The Department of Defense sent a data breach notification letter to thousands of current and former employees alerting them that their personal information had been disclosed. DefenseScoop reported Tuesday. Although the department first detected the incident in early 2023, notifications only started being sent out earlier this month. More than 20,000 people appear to be affected by this violation.
The letter explains that the email messages were “inadvertently exposed to the Internet” by a Department of Defense “service provider.” The emails contained personally identifiable information. Although the agency does not specify what type of information, personal information typically ranges from information such as Social Security numbers, home address or other sensitive details. “While there is no evidence to suggest that your personal information has been misused, the department is notifying individuals whose personal information may have been breached as a result of this unfortunate situation,” the letter said. He urges affected parties to sign up for identity theft protection.

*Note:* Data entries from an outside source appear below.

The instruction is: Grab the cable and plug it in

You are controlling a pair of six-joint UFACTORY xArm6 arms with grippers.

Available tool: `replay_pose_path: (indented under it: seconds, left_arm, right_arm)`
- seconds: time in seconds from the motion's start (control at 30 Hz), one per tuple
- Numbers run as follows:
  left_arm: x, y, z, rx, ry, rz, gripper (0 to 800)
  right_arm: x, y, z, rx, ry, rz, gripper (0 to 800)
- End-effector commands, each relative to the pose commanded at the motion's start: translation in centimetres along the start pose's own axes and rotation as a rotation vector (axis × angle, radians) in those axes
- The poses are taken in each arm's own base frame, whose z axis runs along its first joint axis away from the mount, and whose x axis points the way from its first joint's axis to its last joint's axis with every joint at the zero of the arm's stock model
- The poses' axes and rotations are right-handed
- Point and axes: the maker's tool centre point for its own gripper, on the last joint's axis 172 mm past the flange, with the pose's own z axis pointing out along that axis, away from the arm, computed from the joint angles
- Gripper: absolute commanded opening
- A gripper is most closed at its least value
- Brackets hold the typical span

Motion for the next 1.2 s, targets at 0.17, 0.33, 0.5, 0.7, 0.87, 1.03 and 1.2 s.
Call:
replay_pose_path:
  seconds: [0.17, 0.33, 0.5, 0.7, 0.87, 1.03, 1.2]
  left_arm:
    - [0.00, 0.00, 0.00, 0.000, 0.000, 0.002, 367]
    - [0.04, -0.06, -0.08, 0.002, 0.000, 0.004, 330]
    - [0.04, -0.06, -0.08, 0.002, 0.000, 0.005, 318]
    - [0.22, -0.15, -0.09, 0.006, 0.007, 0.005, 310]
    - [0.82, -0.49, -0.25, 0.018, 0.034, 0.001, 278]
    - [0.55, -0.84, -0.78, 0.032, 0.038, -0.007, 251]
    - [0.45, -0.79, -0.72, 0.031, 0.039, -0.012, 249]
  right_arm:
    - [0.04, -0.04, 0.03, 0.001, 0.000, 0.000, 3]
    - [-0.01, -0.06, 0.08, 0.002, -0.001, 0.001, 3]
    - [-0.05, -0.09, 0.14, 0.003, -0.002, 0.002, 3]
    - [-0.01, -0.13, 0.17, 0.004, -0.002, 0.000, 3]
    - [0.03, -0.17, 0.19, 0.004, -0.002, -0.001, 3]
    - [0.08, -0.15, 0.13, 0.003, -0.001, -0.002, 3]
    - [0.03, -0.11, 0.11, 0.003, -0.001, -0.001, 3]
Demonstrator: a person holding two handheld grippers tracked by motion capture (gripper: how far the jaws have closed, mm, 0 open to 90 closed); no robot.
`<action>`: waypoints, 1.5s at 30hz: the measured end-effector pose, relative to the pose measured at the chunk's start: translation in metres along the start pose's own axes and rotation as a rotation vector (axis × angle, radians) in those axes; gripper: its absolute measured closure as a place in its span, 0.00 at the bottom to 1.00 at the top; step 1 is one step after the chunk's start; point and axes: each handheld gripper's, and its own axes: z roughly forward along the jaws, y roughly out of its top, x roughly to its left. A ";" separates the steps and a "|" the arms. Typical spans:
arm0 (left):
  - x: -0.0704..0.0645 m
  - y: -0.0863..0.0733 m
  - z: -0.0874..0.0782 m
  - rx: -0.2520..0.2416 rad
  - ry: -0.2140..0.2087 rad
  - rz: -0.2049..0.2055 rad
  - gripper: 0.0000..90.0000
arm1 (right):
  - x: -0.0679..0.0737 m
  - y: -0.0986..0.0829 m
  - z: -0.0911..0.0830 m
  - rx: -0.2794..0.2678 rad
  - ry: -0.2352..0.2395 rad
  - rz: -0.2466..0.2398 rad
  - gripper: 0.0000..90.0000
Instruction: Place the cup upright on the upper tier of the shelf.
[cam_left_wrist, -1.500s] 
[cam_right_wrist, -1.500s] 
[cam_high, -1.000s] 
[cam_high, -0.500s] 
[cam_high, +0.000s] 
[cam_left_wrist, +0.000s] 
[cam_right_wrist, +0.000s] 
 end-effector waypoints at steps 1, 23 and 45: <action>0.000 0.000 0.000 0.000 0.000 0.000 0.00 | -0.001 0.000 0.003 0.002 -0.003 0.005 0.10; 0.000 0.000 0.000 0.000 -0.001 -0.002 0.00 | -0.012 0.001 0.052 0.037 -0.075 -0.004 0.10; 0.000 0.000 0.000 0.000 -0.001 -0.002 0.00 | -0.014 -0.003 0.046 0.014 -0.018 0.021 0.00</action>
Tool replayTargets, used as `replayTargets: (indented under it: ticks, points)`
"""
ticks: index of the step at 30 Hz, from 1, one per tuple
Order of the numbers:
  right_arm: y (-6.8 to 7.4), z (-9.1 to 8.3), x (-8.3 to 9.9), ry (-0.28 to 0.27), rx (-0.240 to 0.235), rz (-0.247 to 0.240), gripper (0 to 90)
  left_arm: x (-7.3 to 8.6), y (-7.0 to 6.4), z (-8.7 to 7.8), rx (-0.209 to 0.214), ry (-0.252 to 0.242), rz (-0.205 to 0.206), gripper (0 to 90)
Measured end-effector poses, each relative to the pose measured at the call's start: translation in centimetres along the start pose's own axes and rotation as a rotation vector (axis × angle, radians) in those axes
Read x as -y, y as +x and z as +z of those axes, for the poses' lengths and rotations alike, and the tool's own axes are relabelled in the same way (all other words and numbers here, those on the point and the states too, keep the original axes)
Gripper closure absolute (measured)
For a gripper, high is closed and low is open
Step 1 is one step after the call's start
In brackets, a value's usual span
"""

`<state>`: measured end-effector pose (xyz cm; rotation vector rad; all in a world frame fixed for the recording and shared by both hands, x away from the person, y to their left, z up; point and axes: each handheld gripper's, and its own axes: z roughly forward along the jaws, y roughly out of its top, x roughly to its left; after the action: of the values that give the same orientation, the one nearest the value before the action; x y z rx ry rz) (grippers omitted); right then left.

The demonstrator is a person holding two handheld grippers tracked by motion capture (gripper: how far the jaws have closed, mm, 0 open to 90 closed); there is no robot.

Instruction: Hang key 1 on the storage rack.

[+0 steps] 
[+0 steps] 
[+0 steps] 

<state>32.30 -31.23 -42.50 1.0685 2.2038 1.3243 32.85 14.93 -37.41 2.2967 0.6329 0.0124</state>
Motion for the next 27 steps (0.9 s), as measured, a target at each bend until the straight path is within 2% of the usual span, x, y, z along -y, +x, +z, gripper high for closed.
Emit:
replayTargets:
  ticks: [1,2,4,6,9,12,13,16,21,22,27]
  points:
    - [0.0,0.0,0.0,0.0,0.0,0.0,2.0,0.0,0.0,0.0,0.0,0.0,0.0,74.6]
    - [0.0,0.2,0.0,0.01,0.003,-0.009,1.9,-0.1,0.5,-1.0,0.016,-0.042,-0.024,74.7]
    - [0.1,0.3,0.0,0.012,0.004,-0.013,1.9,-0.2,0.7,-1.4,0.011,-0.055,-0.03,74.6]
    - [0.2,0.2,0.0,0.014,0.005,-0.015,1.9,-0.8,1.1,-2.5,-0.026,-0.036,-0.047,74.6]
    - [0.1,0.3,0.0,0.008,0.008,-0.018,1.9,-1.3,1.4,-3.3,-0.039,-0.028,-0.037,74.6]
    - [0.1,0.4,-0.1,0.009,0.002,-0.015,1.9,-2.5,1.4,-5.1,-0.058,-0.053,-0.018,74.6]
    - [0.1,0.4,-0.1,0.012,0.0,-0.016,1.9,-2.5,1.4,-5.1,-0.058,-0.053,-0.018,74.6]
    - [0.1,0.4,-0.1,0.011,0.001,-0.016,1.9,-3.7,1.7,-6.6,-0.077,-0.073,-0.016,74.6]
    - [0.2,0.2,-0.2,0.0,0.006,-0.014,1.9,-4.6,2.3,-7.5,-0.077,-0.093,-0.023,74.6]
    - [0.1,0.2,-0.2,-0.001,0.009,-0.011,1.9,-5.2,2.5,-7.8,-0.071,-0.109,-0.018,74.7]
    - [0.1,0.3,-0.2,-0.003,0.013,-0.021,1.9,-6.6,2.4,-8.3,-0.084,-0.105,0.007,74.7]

According to TechCrunch, the breach originated from an unsecured cloud email server that leaked sensitive emails across the web. The Microsoft server, which was probably misconfiguredwas accessible from the Internet without even a password.
“For security practices and operations, we do not comment on the status of our networks and systems. The affected server was identified and removed from public access on February 20, 2023, and the provider has resolved the issues which resulted in the exposure,” the Defense Ministry said in a statement. “DOD continues to collaborate with the service provider to improve prevention and detection of cyber events. Notification to affected individuals is ongoing.”